If the power of attorney given to defendant had been given by the husband alone, as it might have been, there would be force in the argument that the act itself evinced an intention to reduce the property to his own possession. But the power was from the wife as well as the husband. This fact itself shows a want of intention on the part of the husband to acquire the property for himself; and the possession of the defendant acquired under this joint power of attorney was not the separate possession of the husband, but of him and his wife.

It is well settled that if the husband sues alone, as he may, for money to which he is entitled in right of his wife, and recovers, the property thereby vests in him, and the right of ownership in the wife is cut off; but if the husband and wife sue jointly, and the husband dies, the wife as survivor would take the benefit of the recovery. 5 Johns. Ch. 210. The joining of the wife in the suit is held to be sufficient evidence of an intention on the part of the husband not to reduce the property to his own possession or recover it for the benefit of himself.

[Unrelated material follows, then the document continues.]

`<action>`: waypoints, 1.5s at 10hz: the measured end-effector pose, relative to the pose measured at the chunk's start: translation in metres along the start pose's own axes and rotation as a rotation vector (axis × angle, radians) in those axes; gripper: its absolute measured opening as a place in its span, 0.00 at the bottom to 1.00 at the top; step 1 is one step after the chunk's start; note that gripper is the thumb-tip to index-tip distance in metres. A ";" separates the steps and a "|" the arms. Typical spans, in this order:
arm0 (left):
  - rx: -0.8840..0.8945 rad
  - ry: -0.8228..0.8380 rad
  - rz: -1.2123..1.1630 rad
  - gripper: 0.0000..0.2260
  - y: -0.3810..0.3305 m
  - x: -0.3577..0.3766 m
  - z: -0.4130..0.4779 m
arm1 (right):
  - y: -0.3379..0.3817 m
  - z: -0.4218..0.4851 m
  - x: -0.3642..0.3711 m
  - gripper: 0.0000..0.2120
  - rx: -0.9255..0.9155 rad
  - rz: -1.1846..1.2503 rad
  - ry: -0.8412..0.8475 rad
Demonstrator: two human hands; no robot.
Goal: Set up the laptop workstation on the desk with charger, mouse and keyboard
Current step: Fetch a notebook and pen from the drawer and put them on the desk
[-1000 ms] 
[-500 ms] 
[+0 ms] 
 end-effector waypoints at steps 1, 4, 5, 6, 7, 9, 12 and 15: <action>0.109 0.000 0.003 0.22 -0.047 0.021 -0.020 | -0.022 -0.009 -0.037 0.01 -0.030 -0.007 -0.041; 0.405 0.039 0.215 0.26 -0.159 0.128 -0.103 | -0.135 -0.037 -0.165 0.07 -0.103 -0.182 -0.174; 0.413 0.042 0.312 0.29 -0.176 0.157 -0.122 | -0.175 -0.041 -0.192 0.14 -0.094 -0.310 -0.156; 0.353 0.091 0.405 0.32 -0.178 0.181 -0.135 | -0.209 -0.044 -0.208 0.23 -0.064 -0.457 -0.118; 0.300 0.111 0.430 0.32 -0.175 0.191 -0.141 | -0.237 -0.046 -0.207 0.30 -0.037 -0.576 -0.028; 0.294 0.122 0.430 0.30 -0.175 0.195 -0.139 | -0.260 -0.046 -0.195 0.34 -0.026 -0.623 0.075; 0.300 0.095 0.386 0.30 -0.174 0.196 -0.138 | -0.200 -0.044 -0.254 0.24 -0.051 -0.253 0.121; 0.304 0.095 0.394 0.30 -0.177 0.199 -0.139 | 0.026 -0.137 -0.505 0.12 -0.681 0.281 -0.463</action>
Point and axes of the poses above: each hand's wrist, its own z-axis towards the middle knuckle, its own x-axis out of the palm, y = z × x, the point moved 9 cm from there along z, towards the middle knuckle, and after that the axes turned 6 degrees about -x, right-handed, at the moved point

In this case, in addition to the wife's joining in the power of attorney, there is the express declaration therein, that the defendant was to receive and transmit this legacy to the husband for the use and benefit of the wife. This circumstance alone shows that it was not the intention of the husband to acquire possession of the property otherwise than for the plaintiff. Under these circumstances, the receipt of the money by the defendant was not the receipt of it by the husband otherwise than for the use and purpose mentioned in the power, and upon his death, whilst the money was still in the hands of the defendant, the right to sue for and recover it to her own use, survived to the wife.

This debt being payable directly to the plaintiff, interest is not recoverable upon it while she was an inhabitant of the district of country in a state of insurrection against the United States. Ward v. Smith, 7 Wall. [74 U. S.] 452.

[The demurrer must be overruled, with costs.]2

[NOTE. The statutes of limitations of the several states did not run, during the civil war, as to controversies between inhabitants of the Confederacy and inhabitants of the loyal states. Hanger v. Abbott, 6 Wall. (73 U. S.) 532; Levy v. Stewart, 11 Wall. (78 U. S.) 244; Stewart v. Kahn, Id. 493; U. S. v. Wiley, Id. 508; Brown v. Hiatts, 15 Wall. (82 U. S.) 177; Adger v. Alston, Id. 555.]

1 [Reported by L. S. B. Sawyer, Esq., and here reprinted by permission.]